§ TASK PROMPT:
Of all the lines in this material, how many have the word "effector"? Give only the number.

=== DATA FOR PROCESSING ===

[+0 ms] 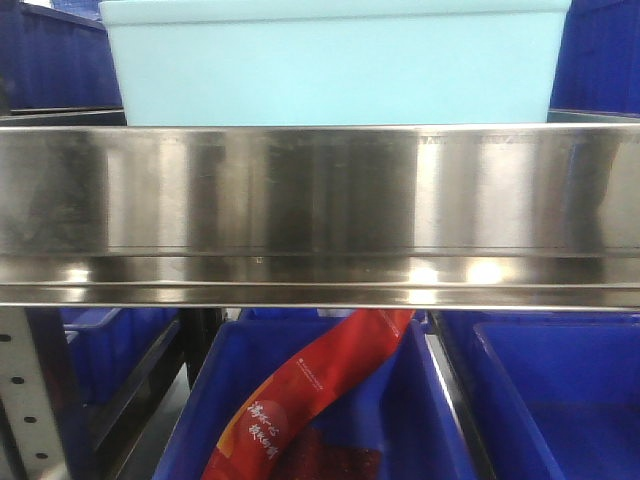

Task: Move two blue bins to right shelf middle
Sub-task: 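Push the teal bin onto the upper shelf rollers and open both grippers, then pull both grippers back from the placed teal bin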

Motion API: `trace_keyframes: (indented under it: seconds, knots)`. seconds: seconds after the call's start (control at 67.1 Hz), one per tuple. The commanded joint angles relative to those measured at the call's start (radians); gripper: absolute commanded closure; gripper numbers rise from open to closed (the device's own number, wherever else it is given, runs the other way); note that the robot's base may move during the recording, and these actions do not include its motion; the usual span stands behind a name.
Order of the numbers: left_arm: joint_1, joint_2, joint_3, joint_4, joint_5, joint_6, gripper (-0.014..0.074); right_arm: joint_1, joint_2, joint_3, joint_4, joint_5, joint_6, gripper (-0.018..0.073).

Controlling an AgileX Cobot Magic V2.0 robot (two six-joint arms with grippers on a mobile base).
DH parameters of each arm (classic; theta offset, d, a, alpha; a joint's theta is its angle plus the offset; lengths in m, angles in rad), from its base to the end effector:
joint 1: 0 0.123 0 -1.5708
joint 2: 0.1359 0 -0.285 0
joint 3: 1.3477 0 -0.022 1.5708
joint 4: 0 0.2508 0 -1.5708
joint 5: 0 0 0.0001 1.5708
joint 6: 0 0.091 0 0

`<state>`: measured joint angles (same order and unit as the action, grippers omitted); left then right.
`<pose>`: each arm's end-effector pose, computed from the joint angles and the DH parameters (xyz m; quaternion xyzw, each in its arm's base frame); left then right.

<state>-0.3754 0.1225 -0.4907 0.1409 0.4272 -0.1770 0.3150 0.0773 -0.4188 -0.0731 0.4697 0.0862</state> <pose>0.0306 -0.0064 0.3287 0.0925 0.6896 -0.1313 0.7062 0.0307 0.0068 0.3038 -0.0943 0.7149 0.1041 0.6850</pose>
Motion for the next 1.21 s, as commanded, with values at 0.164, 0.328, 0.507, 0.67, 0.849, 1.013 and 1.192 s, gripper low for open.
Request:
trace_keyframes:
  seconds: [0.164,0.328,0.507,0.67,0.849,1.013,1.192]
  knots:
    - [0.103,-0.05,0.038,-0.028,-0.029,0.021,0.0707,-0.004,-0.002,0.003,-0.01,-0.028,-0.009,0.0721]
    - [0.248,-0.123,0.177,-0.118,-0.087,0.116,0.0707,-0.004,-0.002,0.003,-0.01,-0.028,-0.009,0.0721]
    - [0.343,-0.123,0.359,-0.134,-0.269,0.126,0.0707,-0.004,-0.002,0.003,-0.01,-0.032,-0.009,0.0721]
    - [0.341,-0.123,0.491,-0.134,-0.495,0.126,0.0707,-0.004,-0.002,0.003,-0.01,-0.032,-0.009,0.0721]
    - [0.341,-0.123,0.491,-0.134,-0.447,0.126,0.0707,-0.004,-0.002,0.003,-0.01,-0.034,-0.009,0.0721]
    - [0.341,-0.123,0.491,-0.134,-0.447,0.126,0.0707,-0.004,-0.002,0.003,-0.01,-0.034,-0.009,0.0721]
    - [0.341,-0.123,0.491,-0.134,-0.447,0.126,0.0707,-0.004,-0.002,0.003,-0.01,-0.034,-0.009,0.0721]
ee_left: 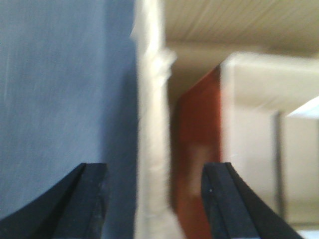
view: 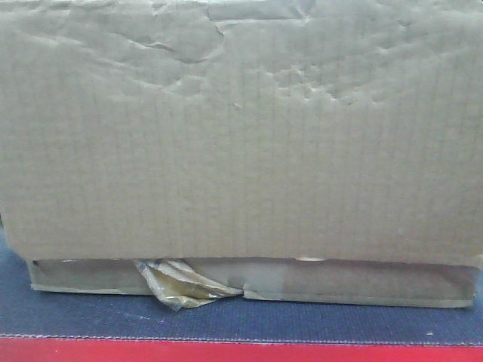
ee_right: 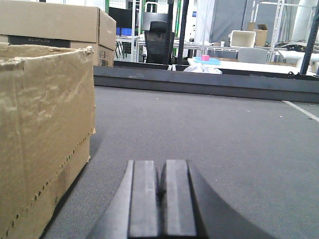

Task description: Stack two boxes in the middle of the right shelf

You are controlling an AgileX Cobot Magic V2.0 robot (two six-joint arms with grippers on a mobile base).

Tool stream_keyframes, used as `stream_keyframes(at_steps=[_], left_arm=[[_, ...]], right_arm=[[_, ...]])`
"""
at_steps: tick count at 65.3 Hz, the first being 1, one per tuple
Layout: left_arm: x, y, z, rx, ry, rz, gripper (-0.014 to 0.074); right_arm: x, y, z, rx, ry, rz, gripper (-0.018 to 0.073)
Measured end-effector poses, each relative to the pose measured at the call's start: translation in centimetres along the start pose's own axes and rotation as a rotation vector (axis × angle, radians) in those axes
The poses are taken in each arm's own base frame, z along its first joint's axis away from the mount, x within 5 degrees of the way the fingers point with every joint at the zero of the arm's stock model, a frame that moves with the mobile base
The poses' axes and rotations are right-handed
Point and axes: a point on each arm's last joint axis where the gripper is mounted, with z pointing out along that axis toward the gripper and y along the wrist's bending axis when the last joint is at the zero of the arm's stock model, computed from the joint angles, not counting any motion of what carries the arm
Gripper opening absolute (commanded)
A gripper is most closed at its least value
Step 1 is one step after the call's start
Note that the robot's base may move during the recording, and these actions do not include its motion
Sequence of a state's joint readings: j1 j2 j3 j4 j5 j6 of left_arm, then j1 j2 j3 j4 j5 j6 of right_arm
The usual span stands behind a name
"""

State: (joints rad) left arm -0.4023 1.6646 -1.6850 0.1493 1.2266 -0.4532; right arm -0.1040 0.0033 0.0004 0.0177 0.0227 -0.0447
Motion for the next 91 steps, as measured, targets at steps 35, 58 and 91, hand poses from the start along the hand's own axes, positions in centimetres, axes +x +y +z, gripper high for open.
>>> stream_keyframes(at_steps=[35,58,91], left_arm=[[1.4,0.2,2.0,-0.024,0.081,0.013,0.0318],[1.4,0.2,2.0,-0.025,0.081,0.034,0.0318],[1.4,0.2,2.0,-0.026,0.080,0.043,0.0318]], right_arm=[[0.0,0.0,0.0,0.000,0.000,0.000,-0.0162],[-0.4,0.0,0.0,0.002,-0.044,0.000,-0.0162],[-7.6,-0.1,0.3,0.006,0.181,0.206,-0.0162]])
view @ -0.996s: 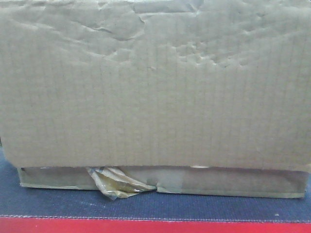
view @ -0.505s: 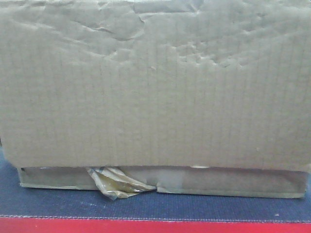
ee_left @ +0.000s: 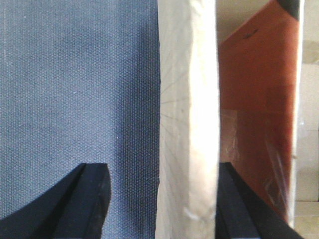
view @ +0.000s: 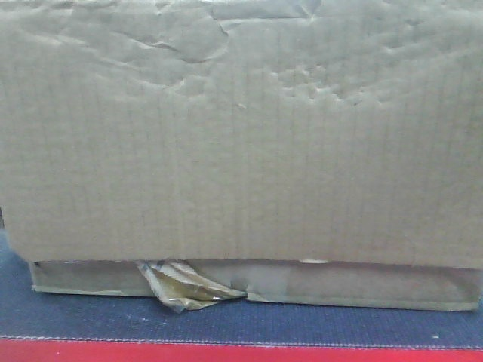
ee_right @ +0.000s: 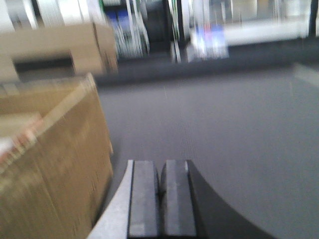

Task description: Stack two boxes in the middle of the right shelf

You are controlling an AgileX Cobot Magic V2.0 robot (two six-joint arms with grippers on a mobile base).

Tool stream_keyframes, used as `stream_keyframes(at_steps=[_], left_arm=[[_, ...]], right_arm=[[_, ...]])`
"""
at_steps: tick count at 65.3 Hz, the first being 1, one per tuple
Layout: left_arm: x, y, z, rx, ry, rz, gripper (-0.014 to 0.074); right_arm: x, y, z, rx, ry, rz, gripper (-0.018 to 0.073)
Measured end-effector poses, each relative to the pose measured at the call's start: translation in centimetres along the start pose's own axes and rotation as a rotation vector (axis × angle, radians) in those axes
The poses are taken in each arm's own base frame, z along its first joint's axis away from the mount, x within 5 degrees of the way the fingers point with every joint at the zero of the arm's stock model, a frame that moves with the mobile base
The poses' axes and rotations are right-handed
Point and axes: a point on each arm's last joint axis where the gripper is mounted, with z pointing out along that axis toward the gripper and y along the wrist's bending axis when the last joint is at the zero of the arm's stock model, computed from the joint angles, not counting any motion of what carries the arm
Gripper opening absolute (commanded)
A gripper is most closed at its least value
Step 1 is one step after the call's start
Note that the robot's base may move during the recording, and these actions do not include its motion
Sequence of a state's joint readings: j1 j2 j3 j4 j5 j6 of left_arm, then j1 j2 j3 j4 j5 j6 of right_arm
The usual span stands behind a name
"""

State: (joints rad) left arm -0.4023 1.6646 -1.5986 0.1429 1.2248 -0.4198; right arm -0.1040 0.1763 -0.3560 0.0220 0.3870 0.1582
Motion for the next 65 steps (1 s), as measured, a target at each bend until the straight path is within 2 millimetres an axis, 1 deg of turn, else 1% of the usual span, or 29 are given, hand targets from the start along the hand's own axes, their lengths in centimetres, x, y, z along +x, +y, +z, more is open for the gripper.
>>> stream_keyframes(at_steps=[6,15,22,29,39,47,48,52,56,65], left_arm=[[0.0,0.0,0.0,0.000,0.000,0.000,0.0318],[0.0,0.0,0.0,0.000,0.000,0.002,0.0318],[0.0,0.0,0.0,0.000,0.000,0.002,0.0318],[0.0,0.0,0.0,0.000,0.000,0.002,0.0318],[0.0,0.0,0.0,0.000,0.000,0.002,0.0318],[0.0,0.0,0.0,0.003,0.001,0.000,0.0318],[0.0,0.0,0.0,0.003,0.001,0.000,0.0318],[0.0,0.0,0.0,0.005,0.002,0.000,0.0318],[0.0,-0.1,0.0,0.006,0.003,-0.001,0.0318],[0.0,-0.1,0.0,0.006,0.003,-0.001,0.0318]], right_arm=[[-0.8,0.2,1.3,0.031,0.185,0.005,-0.0162],[-1.5,0.3,4.1,0.081,0.477,0.012,-0.0162],[-2.2,0.4,6.2,0.107,0.639,0.010,-0.0162],[-2.2,0.4,8.6,0.127,0.749,0.011,-0.0162],[-1.9,0.3,11.7,0.143,0.839,0.013,-0.0160],[-2.9,0.5,13.8,0.155,0.914,0.013,-0.0158],[-3.4,0.6,14.1,0.155,0.911,0.013,-0.0158],[-4.2,0.7,15.0,0.158,0.923,0.015,-0.0158],[-5.6,1.1,15.8,0.157,0.906,0.027,-0.0158],[-8.6,2.7,16.5,0.156,0.853,0.016,-0.0158]])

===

§ EXERCISE OUTPUT:
4